# GRU

# Preprocessing

In [1]:
import pandas as pd
import os
import tensorflow as tf
from tensorflow import keras
from tensorflow.keras import layers

import numpy as np
import io
import re
import string
import tqdm

physical_devices = tf.config.list_physical_devices('GPU')
#tf.config.experimental.set_memory_growth(physical_devices[0],True)

2022-10-31 23:29:17.539178: W tensorflow/stream_executor/platform/default/dso_loader.cc:64] Could not load dynamic library 'libcudart.so.11.0'; dlerror: libcudart.so.11.0: cannot open shared object file: No such file or directory
2022-10-31 23:29:17.539194: I tensorflow/stream_executor/cuda/cudart_stub.cc:29] Ignore above cudart dlerror if you do not have a GPU set up on your machine.
2022-10-31 23:29:21.149749: I tensorflow/stream_executor/cuda/cuda_gpu_executor.cc:975] successful NUMA node read from SysFS had negative value (-1), but there must be at least one NUMA node, so returning NUMA node zero
2022-10-31 23:29:21.150238: W tensorflow/stream_executor/platform/default/dso_loader.cc:64] Could not load dynamic library 'libcudart.so.11.0'; dlerror: libcudart.so.11.0: cannot open shared object file: No such file or directory
2022-10-31 23:29:21.150527: W tensorflow/stream_executor/platform/default/dso_loader.cc:64] Could not load dynamic library 'libcublas.so.11'; dlerror: libcublas.s

In [2]:
%load_ext tensorboard
SEED = 42
AUTOTUNE = tf.data.AUTOTUNE

In [3]:
pd.set_option('display.max_colwidth', None)
df = pd.read_csv("./data/text_emotion.csv",encoding='utf8')

Getting embeddings using Word2Vec.
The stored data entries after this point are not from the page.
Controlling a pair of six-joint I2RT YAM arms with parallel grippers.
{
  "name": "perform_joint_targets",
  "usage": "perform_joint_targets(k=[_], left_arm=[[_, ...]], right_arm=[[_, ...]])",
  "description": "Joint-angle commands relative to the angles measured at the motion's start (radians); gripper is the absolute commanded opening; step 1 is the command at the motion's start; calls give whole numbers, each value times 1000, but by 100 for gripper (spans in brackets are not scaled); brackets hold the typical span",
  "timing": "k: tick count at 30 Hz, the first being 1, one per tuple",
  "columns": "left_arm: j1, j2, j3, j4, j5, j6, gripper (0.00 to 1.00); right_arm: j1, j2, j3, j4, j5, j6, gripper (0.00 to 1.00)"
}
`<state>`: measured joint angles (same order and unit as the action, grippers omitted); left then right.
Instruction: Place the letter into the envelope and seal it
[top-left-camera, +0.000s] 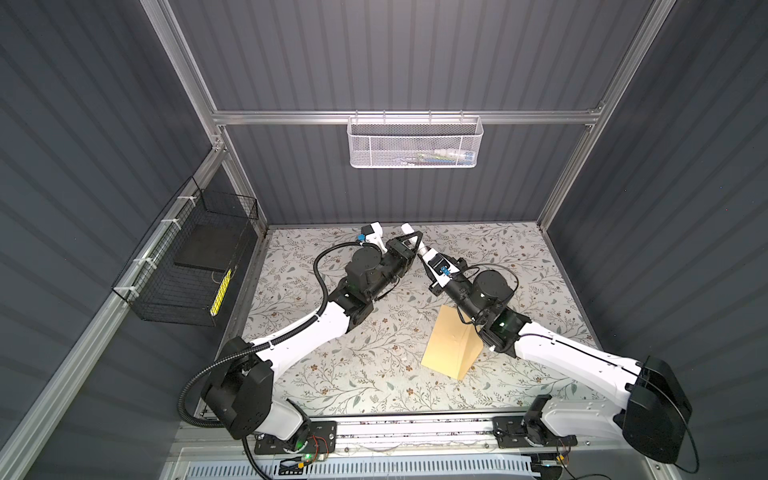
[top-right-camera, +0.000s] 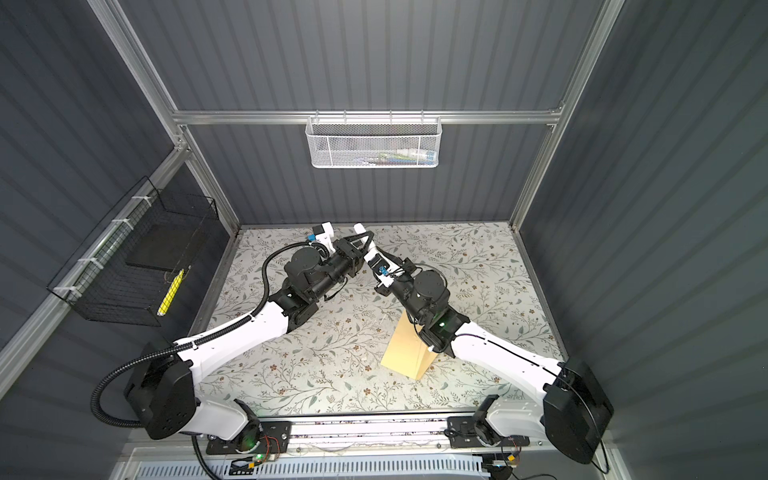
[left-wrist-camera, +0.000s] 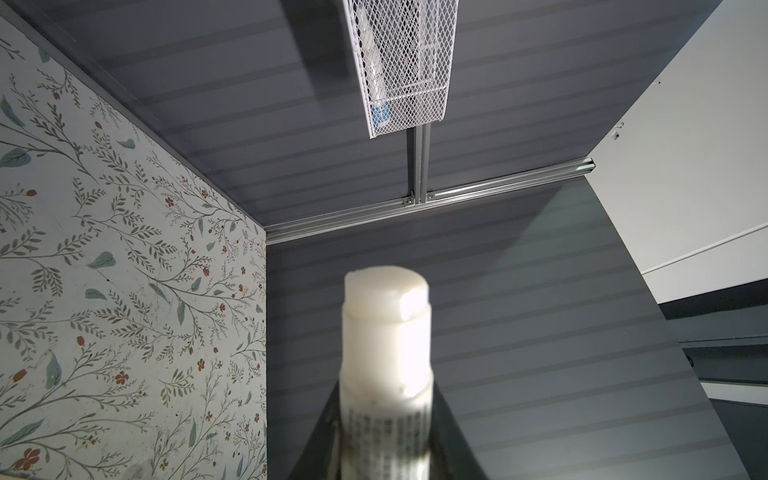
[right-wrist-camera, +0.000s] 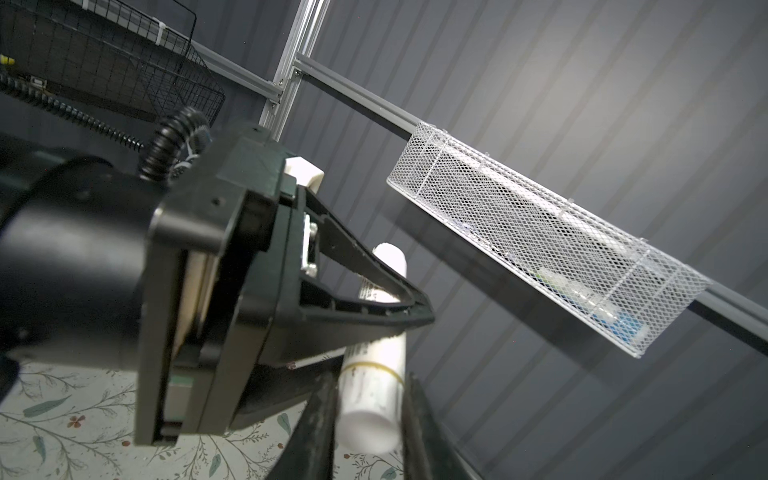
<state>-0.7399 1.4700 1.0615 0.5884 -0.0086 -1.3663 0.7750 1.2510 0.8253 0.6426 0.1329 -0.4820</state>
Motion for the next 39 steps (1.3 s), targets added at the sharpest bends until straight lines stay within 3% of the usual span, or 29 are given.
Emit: perform_joint_targets(k=[1,6,9,13,15,19,22,27,32,39], left_arm=[[-6,-6,19,65,14,19,0],[-5,-20,-2,78,-11,63,0],[-5,-20,-24,126,-26,69,0],[-7,-4,-29,164,-29,76,0],[-12,6,-37,202,-32,77,0],[-18,12,-43,218,-36,82,0],[-18,10,-49,232,-36,86,0],[-17,-11,-49,224,-24,146,0],[-17,-13,-9,205,59,289,0],[-18,-76,-1,157,183,606,0]], right_arm=[[-5,-29,60,-31,55,204,12],[-55,-65,228,-390,76,704,13],[-142,-76,271,-527,-72,1096,8],[-194,-87,204,-488,-207,1560,8],[-198,-86,153,-393,-261,1728,9],[-197,-73,104,-278,-318,1913,17],[-204,-92,106,-299,-322,1885,27],[-239,-216,57,-381,-250,1711,50],[-262,-306,65,-495,-266,1339,74],[-263,-400,-20,-468,-420,779,88]])
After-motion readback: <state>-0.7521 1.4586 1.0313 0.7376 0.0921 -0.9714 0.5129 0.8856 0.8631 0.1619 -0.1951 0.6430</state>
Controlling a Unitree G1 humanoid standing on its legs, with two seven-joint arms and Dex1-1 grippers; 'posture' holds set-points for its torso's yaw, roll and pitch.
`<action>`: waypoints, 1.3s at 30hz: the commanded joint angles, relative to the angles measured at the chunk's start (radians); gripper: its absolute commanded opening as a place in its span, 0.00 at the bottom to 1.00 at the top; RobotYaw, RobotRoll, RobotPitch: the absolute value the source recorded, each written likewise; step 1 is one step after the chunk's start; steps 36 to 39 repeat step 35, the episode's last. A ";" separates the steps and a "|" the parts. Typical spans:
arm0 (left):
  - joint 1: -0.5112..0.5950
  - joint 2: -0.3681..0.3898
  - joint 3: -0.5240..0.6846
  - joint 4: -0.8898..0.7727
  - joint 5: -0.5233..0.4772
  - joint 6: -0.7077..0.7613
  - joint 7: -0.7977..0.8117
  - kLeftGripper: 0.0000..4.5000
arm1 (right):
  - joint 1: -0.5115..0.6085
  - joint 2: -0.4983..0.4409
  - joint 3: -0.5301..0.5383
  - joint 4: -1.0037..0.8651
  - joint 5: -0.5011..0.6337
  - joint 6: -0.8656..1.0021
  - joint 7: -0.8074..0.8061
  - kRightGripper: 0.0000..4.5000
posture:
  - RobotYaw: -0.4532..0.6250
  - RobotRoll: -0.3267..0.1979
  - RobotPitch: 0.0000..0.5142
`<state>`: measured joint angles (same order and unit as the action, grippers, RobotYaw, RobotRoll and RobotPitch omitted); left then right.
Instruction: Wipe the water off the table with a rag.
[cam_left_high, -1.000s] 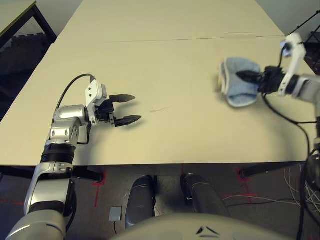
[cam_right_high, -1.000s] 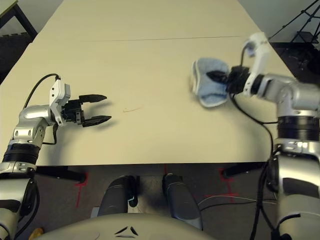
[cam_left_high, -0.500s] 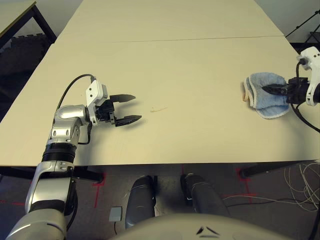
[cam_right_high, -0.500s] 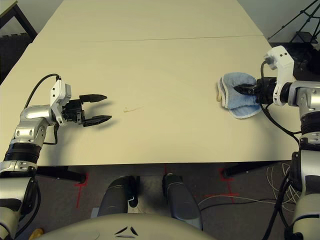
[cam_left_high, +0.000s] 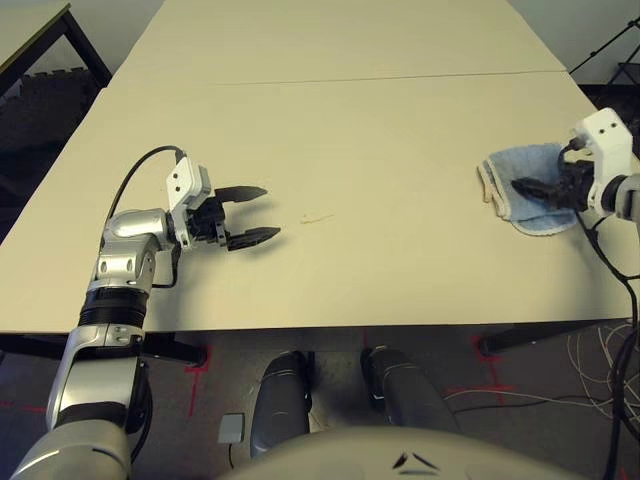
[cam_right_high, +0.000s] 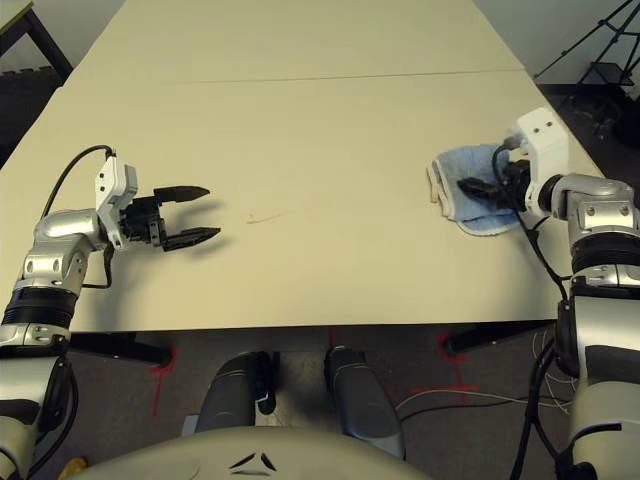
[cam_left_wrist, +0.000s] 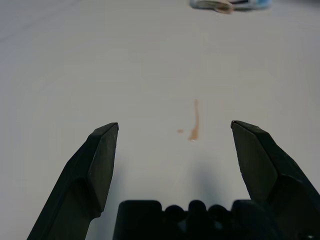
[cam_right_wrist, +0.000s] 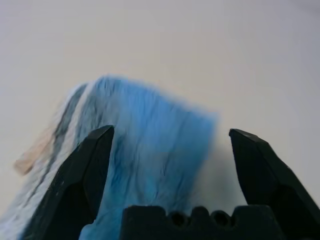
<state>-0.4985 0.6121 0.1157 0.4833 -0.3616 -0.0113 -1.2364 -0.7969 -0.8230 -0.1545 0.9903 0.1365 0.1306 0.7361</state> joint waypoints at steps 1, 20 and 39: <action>-0.010 -0.023 0.045 -0.018 -0.026 0.014 0.083 1.00 | 0.017 -0.011 -0.082 0.013 0.042 -0.036 -0.063 1.00 | 0.22 0.62 0.28; -0.085 -0.085 0.280 0.191 0.070 -0.188 0.800 1.00 | 0.248 0.157 -0.357 -0.108 0.292 -0.301 -0.017 1.00 | 0.28 0.62 0.31; -0.133 -0.075 0.261 0.315 0.083 -0.248 0.816 1.00 | 0.296 0.167 -0.383 -0.107 0.305 -0.346 -0.024 1.00 | 0.26 0.62 0.30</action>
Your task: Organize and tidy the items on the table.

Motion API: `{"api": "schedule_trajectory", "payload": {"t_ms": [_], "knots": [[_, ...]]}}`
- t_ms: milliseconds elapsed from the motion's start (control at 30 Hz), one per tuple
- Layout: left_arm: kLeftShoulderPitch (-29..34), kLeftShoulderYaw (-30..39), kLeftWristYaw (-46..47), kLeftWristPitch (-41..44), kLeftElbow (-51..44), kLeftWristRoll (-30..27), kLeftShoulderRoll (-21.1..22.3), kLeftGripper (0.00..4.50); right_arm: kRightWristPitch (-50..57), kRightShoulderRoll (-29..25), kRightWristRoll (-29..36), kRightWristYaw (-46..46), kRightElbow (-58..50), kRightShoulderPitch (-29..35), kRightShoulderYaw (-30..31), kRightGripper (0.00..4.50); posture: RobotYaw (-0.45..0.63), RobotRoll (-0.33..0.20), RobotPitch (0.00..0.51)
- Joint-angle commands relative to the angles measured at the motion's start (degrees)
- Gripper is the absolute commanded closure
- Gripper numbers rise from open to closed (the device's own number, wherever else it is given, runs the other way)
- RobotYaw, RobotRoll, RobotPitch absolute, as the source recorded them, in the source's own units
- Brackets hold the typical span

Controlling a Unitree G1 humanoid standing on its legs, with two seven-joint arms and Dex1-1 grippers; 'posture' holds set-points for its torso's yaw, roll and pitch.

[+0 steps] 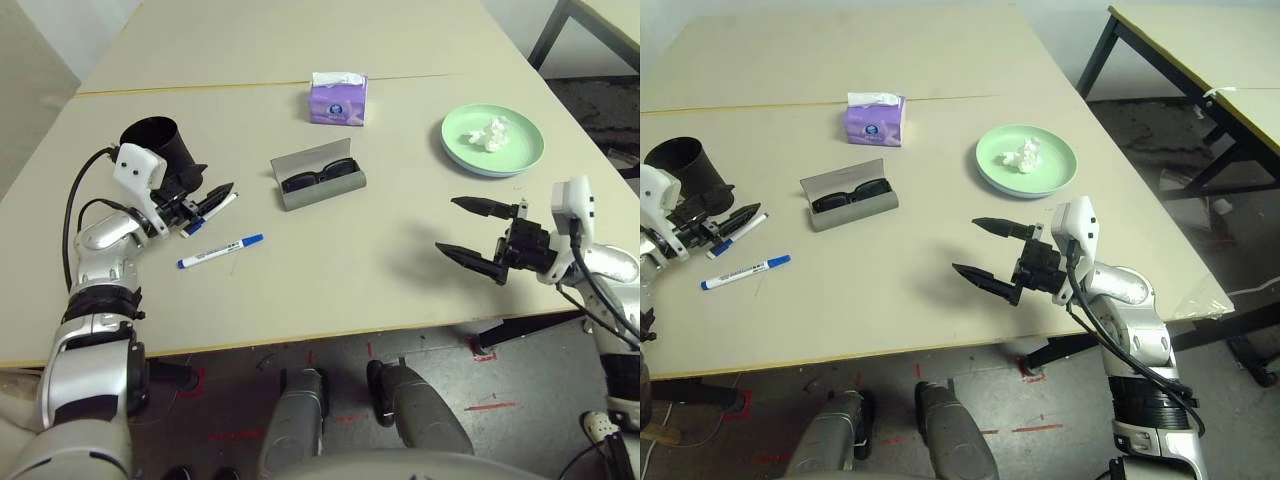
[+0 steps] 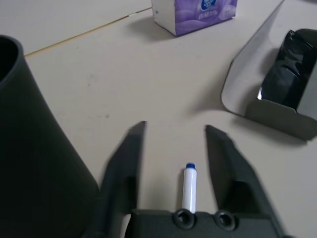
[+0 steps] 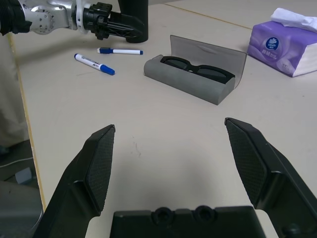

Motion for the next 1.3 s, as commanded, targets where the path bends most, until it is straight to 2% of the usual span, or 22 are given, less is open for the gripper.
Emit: {"api": "schedule_trajectory", "payload": {"t_ms": [33,133,167,567,1100,1300], "knots": [[-0.6,-0.7,0.7,-1.0,2.2,1.2,-1.0,3.36,-0.5,-0.8,0.2,-0.2,-0.3,1.0,0.4,0.0,-0.16,0.0,0.188],[-1.4,-1.1,2.2,-1.8,3.0,1.9,-2.2,4.41,-0.6,-1.2,0.2,-0.4,-0.6,1.6,0.4,0.0,-0.17,0.0,0.187],[-1.8,-1.2,2.7,-2.0,3.2,2.1,-2.5,4.46,-0.6,-1.3,0.1,-0.4,-0.6,1.7,0.5,0.0,-0.17,0.0,0.187],[-7.8,-3.6,8.0,-4.3,7.1,5.3,-7.5,4.46,-0.2,-1.8,0.3,-2.1,-1.7,2.2,0.7,0.0,-0.18,0.0,0.192],[-13.9,-4.0,12.2,-5.5,13.1,7.2,-8.9,4.46,1.0,-3.2,1.8,-6.0,-6.5,4.6,-0.6,0.0,-0.24,0.0,0.184],[-15.4,-4.0,14.5,-3.4,15.1,8.1,-9.3,4.46,2.7,-4.2,2.8,-7.6,-9.6,4.6,-1.4,0.0,-0.25,0.0,0.18]]}}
Word2vec has 2 algorithms, 
1. Continuous Bag of words
    - word is predicted from context "__ my name is Kevin"
2. Skip Gram
    - context is predicted from target "Hi __ __ __ __"

In [4]:
len(df)

40000

## Data Cleaning
1. Getting rid of the punctuations marks from dataset
2. converting all content to lowercase

In [5]:
cleaned_df = df.copy()

exclude = set(string.punctuation)
regex = re.compile('[%s]' % re.escape(string.punctuation))
cleaned_df['content'] = cleaned_df['content'].apply(lambda sentence: regex.sub("",sentence))
cleaned_df['content'] = cleaned_df['content'].str.lower()

x_ds = tf.data.Dataset.from_tensor_slices(cleaned_df['content'])
y_ds = tf.data.Dataset.from_tensor_slices(cleaned_df['sentiment'])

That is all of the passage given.